Where Do I Begin?
Wondering what to do with the Genesys generic game using Fantasy Flight's Narrative Dice System (also used in FFG's Star Wars RPG). The Narrative Dice System (NDS) is a dice pool mechanic using proprietary Genesys dice with special symbols in place of numbers. There are good dice which have successes and advantages on them and bad dice with failures and complications on them. Failures cancel out successes and complications cancel advantages, etc. The tendency of the dice is to produce failures with advantage and successes with complication results. How the referee (and players) narrate the dice result is where the system earns its name. Obviously skill at improvisation is required.
Friends I regularly play with enjoy the NDS and I am wondering how to apply it to a camapign/setting I can run. Genesys is a tool-box book requiring either a separate published setting volume (none are currently available, but there are several probably on FFG's horizon) or some creative work on the part of the referee. When I call Genesys a tool-box, I am comparing what you get to a hammer, nails, saw, measuring device - not what comes in a box from IKEA. IKEA includes everything you need to build your project. Genesys includes the tools to help you build your project, but very little of the raw material. You have to add to Genesys. It isn't complete as is. If this is reminding you of White Box, it should. Like White Box, the referee will need to fill in the gaps.
Genesys comes with outlines for six possible settings - fantasy, steampunk, weird war, modern day, science fiction and space opera. None are usable out-of-the-book. To have a workable game setting, the referee needs to either borrow one, from literary or game sources, or create something from imagination.

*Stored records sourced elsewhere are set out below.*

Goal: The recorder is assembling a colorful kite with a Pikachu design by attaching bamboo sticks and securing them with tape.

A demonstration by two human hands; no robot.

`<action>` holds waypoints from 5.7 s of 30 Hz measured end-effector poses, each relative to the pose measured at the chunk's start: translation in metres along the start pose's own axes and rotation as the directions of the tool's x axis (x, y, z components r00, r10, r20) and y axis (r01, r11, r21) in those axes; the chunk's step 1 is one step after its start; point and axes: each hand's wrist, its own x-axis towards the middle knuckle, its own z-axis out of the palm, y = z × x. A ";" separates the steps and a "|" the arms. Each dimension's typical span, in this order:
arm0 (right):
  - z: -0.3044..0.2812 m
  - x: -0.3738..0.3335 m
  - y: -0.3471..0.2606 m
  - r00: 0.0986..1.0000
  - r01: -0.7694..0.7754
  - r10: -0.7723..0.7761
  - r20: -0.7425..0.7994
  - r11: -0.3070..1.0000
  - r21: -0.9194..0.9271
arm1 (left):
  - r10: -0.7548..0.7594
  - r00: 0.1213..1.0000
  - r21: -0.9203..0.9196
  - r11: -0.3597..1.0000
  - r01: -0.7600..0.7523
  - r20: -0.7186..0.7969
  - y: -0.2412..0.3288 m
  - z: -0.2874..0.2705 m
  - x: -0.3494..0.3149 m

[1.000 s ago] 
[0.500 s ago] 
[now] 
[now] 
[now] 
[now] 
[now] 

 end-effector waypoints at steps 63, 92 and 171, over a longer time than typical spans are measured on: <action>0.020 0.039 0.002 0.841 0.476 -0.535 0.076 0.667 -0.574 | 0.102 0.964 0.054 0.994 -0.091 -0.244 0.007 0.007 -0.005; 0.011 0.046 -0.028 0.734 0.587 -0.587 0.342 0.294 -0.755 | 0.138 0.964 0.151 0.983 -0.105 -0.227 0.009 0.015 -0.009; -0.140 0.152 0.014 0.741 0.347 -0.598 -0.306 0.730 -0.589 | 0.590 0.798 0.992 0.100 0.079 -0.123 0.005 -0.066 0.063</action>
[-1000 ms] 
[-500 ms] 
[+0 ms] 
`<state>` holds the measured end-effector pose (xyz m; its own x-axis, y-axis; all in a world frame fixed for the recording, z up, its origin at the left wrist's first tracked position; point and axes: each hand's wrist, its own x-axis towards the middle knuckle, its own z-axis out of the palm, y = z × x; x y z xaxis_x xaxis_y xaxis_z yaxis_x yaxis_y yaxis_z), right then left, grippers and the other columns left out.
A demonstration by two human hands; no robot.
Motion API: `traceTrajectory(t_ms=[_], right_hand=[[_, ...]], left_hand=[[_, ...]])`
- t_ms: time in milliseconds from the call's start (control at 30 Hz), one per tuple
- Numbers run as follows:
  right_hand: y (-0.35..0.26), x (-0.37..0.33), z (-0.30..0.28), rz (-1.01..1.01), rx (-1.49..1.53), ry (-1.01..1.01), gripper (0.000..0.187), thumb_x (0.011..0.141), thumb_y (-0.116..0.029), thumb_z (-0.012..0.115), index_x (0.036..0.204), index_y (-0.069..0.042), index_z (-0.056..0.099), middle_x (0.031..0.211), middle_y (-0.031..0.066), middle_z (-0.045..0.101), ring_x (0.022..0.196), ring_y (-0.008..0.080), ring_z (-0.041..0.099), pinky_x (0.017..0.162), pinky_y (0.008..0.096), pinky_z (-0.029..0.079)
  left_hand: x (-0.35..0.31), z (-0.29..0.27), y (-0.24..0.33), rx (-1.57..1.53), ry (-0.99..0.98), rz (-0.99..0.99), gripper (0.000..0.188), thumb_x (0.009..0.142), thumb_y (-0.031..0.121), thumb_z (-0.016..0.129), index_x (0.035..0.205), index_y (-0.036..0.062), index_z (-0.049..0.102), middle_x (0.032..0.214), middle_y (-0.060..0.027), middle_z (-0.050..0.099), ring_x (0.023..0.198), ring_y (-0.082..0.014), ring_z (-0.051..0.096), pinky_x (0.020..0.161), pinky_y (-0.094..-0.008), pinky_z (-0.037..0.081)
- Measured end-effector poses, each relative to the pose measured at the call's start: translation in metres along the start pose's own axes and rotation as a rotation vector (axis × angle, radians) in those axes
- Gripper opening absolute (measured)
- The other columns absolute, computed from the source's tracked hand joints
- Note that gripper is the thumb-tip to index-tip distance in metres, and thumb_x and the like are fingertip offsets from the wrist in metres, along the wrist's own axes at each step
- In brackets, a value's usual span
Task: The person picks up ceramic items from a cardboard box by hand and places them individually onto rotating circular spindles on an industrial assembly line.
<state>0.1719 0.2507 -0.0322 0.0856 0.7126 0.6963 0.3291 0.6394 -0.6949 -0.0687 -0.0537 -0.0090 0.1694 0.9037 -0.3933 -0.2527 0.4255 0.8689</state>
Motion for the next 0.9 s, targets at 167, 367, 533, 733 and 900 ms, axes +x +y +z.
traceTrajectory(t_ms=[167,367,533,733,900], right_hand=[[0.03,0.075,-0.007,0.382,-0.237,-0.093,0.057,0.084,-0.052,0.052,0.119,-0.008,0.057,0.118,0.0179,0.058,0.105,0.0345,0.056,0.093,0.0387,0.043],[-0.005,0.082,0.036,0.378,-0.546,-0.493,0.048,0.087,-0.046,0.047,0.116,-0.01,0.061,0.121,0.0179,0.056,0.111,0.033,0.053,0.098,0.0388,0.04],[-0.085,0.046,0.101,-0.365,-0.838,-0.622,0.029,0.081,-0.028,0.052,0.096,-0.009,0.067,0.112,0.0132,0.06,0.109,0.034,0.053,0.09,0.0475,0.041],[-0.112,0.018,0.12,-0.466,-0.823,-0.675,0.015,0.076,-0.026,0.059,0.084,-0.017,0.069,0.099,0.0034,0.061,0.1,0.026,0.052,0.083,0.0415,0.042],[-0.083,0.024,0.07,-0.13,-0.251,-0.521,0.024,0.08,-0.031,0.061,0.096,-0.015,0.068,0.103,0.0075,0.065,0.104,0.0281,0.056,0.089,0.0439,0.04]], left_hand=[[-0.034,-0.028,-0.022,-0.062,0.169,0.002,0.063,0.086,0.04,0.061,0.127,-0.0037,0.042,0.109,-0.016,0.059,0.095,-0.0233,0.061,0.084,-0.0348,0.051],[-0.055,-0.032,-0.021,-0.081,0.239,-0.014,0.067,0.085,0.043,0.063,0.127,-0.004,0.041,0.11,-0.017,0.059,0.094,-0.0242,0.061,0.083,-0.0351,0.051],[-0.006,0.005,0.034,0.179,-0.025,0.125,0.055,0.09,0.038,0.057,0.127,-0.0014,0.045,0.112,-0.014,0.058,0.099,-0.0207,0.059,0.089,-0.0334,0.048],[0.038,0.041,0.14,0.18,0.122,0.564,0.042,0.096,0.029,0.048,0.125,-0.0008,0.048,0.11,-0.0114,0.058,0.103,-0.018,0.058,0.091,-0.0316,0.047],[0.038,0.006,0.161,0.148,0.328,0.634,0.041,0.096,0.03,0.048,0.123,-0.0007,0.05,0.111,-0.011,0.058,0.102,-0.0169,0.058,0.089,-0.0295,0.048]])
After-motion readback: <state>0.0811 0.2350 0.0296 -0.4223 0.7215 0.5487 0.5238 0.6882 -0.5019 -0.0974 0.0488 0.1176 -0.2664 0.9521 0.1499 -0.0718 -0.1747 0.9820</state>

A few literary settings immediately jump to mind when I think of adaptation. The Genesys NDS does heroic story-telling fairly well as long as the group is motivated by the setting and includes some players who are good at improvisation. The system supports magic use, but the rules as written need considerable work. The magic section is really just a few suggestions regarding how you might do magic in Genesys and actual game deployment of magic will require the referee to build their own system. Magic, using the NDS, will require creativity on the part of the players and the referee who assigns the number of difficulty dice and interprets the final dice outcome. Magic in the book is divided into arcane, divine and primal, but this can be adjusted and added to. The list of actual spell effects is rather small and many of the staples of magic are left out entirely (to be added by the referee, I presume). There is no real guidance on how spells are learned, how many spells a PC may know, or how to use the advantages and complications which can be rolled with the spell use dice pool. Magic systems are often different across settings and a distinguishing feature which brings much character to the setting itself. It therefore deserves careful consideration.
Player characters in Genesys and the NDS games are fairly robust even at roll-up and character death isn't much of a threat. The PC can pass out from strain or wounds, but death usually requires multiple critical hits and you generally pass out before that can happen. Therefore the NDS seems to produce games of cinematic daring do and death defying heroics often attempted against long odds. Failure often results in capture, but rarely PC death and there is generally an opportunity to redeem the situation. Tension can run high as complications build and characters start to reach the limits of their ability to withstand strain and hurt, but real fear seems difficult to achieve.
So what to do with Genesys? I have given some thought to Tolkien's Middle Earth, just because it is always close to the first thing I think about. I don't believe Genesys is the fit I would like for Middle Earth however, mostly because I tend to think of Middle Earth as a more dark, gritty, adventure horror kind of setting. Genesys characters seem a bit overpowered for my Middle Earth.
My own long-standing White Box setting of Dreadmoor is even darker, so I set that idea aside, along with Howard's Hyperborea from which I have drawn heavily for Dreadmoor inspiration. The Lankhmar stories of Fritz Leiber are among my favorites and although they are not well known among the target group of players, I suspect Genesys could do a good job with Lankhmar. A friend from another gaming group recently picked up a copy of Thieves' World Adventure Pack (more on TW in a future post) published by Chaosium and I think that that shared setting might fit with Genesys. The sword and planet settings might also work well.